Beyond that, the ALRC is seeking for the Atrisco heirs a larger role than has been granted to landowners under other NPS easements. But opposing the sale could bring lawsuits that delay the government's land acquisition.

``The ALRC has been proposing things that are either illegal or unfeasible - things the NPS will never agree to,'' Mr. Eastvold says. ``I really question whether or not they are serving their constituents well.''

The ALRC argues that, because of their close ties to the land, the Atrisco heirs are very much a part of the ``living landscape.'' An easement would protect the passing of common land from generation to generation, the group contends.
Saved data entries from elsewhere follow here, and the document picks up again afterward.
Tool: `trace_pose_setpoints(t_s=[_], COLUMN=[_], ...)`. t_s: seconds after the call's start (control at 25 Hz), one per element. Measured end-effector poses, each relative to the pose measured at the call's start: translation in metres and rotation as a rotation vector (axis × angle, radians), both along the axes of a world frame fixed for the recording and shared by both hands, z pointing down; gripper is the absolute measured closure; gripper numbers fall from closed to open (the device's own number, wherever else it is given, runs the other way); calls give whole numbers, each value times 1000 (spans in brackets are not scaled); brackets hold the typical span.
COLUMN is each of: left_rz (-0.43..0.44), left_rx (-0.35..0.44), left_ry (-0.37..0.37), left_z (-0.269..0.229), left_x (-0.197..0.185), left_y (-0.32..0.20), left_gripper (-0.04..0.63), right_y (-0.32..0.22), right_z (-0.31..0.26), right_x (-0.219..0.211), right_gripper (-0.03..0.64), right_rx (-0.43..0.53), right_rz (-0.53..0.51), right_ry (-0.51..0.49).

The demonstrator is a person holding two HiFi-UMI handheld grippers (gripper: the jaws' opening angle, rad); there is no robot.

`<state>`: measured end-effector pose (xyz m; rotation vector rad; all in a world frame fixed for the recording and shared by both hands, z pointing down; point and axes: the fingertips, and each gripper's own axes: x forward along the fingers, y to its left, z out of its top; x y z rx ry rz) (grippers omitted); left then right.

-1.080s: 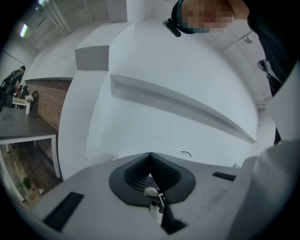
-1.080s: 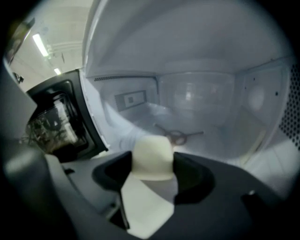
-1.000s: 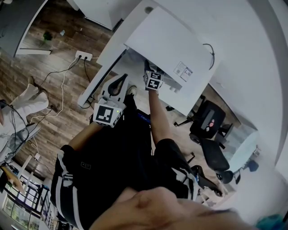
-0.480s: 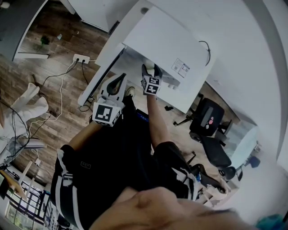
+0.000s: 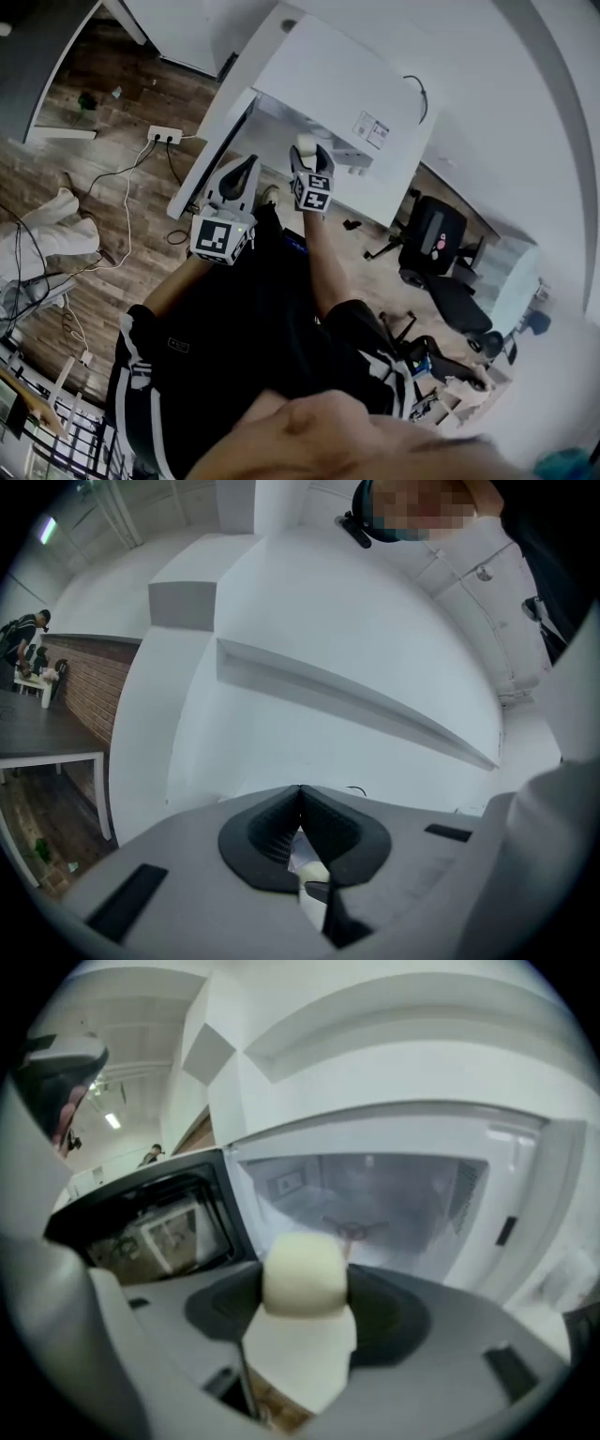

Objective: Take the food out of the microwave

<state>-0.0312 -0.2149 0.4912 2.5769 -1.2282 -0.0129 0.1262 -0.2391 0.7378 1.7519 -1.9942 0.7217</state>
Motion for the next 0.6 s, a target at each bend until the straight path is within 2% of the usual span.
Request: trace_pose_setpoints(t_s=[0.36, 0.6], left_rz=[74, 133], left_rx=[22, 17], left_ry=[9, 18], left_z=[-6, -3], left_x=[-17, -18], left_y=[19, 28], left_gripper=[564, 564], right_y=[37, 62], right_z=[-52, -91], right_x=[-14, -7], right_gripper=[324, 324], right_rx=[76, 132], right_rz=[82, 158], right_ry=[-1, 5])
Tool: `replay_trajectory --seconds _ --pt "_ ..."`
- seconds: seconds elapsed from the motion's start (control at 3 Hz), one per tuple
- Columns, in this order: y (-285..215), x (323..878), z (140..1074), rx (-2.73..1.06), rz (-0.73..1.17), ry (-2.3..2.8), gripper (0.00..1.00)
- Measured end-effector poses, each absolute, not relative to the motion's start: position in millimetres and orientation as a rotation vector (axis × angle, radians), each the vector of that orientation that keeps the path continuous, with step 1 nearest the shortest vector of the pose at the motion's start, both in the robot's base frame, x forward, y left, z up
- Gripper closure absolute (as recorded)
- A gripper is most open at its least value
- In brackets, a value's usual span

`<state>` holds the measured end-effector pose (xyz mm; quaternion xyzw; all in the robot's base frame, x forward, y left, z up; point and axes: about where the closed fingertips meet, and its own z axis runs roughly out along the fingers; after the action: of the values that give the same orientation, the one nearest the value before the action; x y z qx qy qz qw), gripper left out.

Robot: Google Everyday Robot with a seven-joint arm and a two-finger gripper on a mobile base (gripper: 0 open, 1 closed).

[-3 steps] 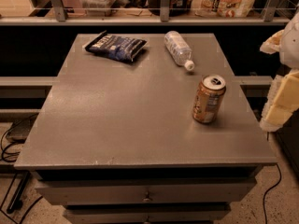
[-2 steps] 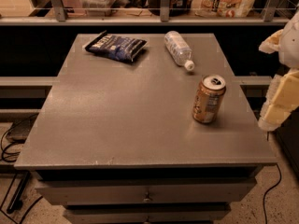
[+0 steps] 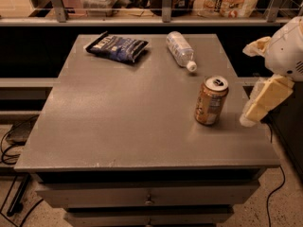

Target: Move orange can near blue chip bag

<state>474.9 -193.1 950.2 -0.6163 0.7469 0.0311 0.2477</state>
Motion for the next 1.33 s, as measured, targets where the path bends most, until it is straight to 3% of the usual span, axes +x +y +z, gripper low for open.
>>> replay_trajectory --seconds 0.67,1.0,1.33 --pt "-180.7 511.5 898.8 -1.563 0.196 2.011 0.02" --pt "-173.1 514.1 891.3 -1.557 0.245 2.011 0.23" --pt "-141.6 509.2 907.1 -1.608 0.306 1.950 0.54"
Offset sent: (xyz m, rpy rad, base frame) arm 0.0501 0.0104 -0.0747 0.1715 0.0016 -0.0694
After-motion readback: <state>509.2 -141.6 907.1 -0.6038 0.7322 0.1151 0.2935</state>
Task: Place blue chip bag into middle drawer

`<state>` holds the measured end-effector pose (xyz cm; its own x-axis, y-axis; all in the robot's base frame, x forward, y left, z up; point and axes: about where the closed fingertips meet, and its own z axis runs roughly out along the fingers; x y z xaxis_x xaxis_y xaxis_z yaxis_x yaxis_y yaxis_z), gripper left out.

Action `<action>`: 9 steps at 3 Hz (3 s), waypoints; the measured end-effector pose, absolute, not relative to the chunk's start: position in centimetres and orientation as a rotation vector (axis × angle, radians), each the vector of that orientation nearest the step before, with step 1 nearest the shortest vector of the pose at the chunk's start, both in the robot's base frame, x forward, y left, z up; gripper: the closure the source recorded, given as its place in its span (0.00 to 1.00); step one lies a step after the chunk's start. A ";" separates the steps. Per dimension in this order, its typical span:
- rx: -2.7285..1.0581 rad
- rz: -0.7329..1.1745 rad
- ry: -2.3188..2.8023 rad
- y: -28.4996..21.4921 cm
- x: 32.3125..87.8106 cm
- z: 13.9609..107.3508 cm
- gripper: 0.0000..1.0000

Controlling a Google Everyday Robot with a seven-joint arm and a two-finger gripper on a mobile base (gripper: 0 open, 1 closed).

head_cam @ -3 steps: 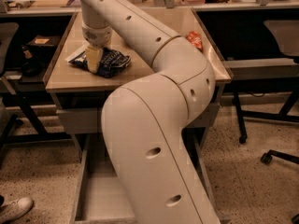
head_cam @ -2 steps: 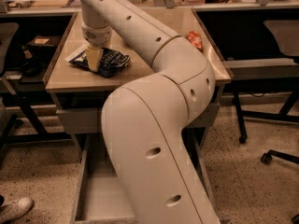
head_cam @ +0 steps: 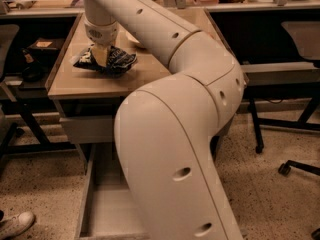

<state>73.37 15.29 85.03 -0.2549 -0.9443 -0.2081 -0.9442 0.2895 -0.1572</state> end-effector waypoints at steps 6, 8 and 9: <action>-1.550 0.008 2.632 0.9 56.8 82.7 1.00; -1.428 0.176 2.973 -6.2 43.1 78.3 1.00; -1.426 0.185 3.001 -6.7 42.0 77.4 1.00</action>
Offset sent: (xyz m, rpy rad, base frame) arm -0.1274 -0.0951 0.0423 -0.0857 0.0100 -0.0998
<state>42.04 -6.71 77.38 -0.6185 -0.7767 0.1195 -0.7561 0.6296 0.1788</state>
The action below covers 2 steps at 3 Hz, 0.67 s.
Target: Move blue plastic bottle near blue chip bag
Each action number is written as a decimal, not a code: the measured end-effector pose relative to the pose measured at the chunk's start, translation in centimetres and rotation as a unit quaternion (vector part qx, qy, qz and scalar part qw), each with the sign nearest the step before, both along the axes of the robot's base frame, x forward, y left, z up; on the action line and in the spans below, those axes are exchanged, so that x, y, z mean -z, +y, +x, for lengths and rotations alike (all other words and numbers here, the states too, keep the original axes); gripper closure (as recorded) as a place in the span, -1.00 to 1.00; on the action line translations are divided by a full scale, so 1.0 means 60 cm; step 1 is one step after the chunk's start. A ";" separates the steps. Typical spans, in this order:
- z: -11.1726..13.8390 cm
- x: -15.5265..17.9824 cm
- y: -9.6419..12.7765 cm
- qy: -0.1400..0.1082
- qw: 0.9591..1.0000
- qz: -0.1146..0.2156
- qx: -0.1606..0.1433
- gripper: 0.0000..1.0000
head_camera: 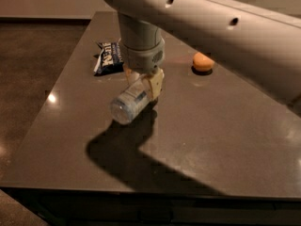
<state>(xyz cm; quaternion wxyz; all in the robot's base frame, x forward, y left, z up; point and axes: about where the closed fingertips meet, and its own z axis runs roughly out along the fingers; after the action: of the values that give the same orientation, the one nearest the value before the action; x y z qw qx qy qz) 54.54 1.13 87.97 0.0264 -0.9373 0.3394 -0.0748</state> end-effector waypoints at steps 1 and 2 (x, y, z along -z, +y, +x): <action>0.067 -0.018 0.013 -0.032 0.996 0.018 0.078 1.00; 0.124 -0.024 0.022 -0.053 0.988 0.022 0.141 1.00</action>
Offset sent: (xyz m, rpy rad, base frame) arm 0.1148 0.0160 0.0163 0.0278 -0.1422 -0.4527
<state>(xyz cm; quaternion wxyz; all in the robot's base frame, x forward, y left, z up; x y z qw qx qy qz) 61.98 2.47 89.38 0.0536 -0.8740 0.4679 -0.1197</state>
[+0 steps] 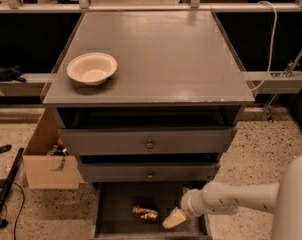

``The Atrisco heirs would not interfere in the day-to-day park management,'' Chavez insists. Instead, the NPS and the Atrisco heirs would forge a ``new cooperative and cross-cultural approach to land management.'' Such a system, he feels, could become an international model for disputes arising between governments and native peoples.

Beyond the aquisition dispute lies another hurdle - the $58 million in federal funds required to create the park. Six million dollars more will be needed from the state and $14 million from the city. Little federal money, however, has gone to create parks in the 1980s.

Yet development is moving ever closer to the escarpment. Unless the park becomes reality soon, observers worry it may come too late to save the old stone figures.